*** Opening DATA RECORDS ***

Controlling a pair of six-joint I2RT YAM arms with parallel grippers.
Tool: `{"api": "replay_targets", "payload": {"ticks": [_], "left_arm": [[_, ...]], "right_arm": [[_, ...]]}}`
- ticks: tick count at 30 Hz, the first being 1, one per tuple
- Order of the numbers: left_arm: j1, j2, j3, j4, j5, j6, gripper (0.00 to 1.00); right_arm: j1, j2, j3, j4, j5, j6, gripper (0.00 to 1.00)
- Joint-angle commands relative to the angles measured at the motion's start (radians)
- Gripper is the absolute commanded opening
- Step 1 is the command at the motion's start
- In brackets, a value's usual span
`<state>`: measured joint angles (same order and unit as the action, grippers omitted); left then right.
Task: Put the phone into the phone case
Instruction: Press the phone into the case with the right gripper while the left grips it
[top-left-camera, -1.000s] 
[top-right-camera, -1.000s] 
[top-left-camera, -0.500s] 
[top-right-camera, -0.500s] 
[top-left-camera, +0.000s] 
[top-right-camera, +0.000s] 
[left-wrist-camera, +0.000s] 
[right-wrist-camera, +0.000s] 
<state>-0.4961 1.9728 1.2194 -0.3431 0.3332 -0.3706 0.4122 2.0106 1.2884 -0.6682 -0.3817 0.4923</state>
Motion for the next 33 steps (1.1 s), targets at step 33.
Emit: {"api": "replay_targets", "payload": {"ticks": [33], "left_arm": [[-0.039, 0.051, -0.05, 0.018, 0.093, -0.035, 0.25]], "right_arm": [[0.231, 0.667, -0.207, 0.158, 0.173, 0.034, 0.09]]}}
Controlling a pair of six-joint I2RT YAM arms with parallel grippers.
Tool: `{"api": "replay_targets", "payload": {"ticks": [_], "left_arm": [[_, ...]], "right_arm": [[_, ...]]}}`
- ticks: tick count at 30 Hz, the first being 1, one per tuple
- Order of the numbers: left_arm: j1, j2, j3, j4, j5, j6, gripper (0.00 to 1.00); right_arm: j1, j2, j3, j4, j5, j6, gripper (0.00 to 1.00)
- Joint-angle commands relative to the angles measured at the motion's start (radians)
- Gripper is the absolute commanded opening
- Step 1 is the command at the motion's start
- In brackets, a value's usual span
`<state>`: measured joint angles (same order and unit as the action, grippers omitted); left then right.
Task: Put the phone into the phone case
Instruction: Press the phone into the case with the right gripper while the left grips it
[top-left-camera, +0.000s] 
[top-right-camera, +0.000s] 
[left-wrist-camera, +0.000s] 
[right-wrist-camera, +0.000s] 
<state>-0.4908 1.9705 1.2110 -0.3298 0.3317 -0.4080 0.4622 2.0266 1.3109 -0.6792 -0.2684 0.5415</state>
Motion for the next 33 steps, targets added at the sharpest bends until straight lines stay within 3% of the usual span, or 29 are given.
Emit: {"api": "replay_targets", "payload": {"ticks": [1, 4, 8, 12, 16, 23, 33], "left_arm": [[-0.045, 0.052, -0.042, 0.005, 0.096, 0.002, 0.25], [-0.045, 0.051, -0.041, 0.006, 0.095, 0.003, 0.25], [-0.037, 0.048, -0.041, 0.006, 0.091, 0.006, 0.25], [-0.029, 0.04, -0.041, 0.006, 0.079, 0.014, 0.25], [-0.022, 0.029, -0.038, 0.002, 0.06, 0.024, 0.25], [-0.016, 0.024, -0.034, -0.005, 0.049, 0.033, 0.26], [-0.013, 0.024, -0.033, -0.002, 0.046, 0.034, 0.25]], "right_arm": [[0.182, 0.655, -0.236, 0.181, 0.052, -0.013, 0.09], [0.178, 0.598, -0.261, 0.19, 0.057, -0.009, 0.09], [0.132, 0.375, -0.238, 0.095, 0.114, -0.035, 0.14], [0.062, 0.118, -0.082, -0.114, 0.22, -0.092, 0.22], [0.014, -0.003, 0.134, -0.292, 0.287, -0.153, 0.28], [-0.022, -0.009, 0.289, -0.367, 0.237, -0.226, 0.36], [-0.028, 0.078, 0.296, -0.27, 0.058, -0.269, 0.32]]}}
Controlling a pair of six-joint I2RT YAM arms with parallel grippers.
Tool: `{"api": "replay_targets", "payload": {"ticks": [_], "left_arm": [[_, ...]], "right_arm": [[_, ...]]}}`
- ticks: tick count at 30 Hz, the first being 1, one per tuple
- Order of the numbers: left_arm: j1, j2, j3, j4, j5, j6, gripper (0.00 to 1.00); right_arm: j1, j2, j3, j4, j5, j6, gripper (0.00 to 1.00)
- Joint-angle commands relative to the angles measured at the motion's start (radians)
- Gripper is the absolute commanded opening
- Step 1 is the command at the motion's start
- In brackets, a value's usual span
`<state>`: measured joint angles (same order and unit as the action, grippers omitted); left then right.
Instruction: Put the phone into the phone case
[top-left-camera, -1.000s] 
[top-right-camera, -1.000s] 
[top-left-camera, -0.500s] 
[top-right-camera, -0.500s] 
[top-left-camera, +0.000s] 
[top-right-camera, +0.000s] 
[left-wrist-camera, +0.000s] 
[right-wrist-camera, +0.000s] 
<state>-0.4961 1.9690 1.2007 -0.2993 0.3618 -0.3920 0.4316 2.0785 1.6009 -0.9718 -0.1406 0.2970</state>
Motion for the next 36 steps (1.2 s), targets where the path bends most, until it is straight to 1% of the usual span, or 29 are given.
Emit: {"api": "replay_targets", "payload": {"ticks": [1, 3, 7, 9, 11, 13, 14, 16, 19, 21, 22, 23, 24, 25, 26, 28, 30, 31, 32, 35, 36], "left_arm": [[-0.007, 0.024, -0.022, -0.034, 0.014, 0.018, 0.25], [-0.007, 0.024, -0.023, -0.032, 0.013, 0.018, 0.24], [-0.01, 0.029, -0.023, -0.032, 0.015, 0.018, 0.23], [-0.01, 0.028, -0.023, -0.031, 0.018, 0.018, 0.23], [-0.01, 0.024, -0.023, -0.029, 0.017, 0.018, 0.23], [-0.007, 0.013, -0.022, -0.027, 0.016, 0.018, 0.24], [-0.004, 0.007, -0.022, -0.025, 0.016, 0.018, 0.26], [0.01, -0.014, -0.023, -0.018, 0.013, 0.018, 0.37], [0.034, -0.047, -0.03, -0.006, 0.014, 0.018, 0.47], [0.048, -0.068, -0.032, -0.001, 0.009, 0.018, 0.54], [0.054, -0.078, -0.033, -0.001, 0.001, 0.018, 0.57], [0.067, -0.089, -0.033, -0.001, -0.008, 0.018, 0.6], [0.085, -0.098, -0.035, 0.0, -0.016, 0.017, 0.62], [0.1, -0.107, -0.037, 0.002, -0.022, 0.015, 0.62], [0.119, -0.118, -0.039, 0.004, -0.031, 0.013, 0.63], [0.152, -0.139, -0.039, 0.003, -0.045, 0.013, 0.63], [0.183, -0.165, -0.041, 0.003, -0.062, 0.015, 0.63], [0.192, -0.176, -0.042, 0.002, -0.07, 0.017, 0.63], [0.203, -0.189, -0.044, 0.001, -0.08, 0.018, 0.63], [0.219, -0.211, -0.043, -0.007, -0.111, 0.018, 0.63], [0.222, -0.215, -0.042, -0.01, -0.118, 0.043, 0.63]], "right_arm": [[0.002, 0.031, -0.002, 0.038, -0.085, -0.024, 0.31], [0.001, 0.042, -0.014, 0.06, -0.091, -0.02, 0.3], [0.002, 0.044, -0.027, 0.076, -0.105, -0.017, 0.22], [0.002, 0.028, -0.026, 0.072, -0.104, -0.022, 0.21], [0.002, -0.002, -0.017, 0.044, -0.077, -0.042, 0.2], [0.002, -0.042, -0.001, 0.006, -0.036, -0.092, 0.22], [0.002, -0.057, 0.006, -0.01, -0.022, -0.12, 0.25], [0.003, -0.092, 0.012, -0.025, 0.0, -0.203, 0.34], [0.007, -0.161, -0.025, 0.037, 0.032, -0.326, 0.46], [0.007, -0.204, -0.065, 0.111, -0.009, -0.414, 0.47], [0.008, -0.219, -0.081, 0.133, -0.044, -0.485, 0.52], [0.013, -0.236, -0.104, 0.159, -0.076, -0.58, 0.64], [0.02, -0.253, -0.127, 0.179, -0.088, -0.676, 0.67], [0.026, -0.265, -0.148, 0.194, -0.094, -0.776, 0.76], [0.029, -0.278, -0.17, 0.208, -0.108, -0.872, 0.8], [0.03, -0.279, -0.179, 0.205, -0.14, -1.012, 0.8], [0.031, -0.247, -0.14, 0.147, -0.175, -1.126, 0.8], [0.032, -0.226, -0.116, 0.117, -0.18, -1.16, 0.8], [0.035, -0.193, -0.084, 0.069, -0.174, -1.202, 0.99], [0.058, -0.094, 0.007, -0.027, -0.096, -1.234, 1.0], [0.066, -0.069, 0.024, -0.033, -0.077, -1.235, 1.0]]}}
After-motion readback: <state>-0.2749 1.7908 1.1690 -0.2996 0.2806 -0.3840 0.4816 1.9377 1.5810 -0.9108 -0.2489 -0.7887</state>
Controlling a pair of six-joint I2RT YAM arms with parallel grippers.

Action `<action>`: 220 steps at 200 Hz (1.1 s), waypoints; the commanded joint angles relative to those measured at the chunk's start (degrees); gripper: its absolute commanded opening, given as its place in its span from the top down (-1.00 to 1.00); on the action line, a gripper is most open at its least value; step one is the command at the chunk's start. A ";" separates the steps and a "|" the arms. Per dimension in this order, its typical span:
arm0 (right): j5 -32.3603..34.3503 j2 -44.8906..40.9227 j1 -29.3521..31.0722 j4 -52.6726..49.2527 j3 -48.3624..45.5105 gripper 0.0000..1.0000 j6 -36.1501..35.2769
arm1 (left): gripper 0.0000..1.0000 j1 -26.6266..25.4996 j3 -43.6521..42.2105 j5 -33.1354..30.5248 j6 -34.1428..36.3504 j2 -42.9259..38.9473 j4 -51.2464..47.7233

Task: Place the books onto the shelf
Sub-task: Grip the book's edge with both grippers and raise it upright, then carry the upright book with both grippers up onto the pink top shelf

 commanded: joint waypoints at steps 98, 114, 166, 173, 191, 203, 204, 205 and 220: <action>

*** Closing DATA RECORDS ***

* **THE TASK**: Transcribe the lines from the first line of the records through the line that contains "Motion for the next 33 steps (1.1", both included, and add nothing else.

* **EXPECTED ANSWER**:
Controlling a pair of six-joint I2RT YAM arms with parallel grippers.
Tool: `{"api": "replay_targets", "payload": {"ticks": [_], "left_arm": [[_, ...]], "right_arm": [[_, ...]]}}`
- ticks: tick count at 30 Hz, the first being 1, one per tuple
- Order of the numbers: left_arm: j1, j2, j3, j4, j5, j6, gripper (0.00 to 1.00); right_arm: j1, j2, j3, j4, j5, j6, gripper (0.00 to 1.00)
- Joint-angle commands relative to the angles measured at the motion's start (radians)
- Gripper is the absolute commanded opening
- Step 1 is the command at the motion's start
- In brackets, a value's usual span
`<state>`: measured joint angles (same order and unit as the action, grippers omitted); left then right.
Task: Put the phone into the phone case
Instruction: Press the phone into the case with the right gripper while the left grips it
[top-left-camera, -1.000s] 
[top-right-camera, -1.000s] 
[top-left-camera, -0.500s] 
[top-right-camera, -0.500s] 
[top-left-camera, +0.000s] 
[top-right-camera, +0.000s] 
[left-wrist-camera, +0.000s] 
[right-wrist-camera, +0.000s] 
<state>-0.4961 1.9728 1.2194 -0.3431 0.3332 -0.3706 0.4122 2.0106 1.2884 -0.6682 -0.3817 0.4923</state>
Motion for the next 33 steps (1.1 s), targets at step 33.

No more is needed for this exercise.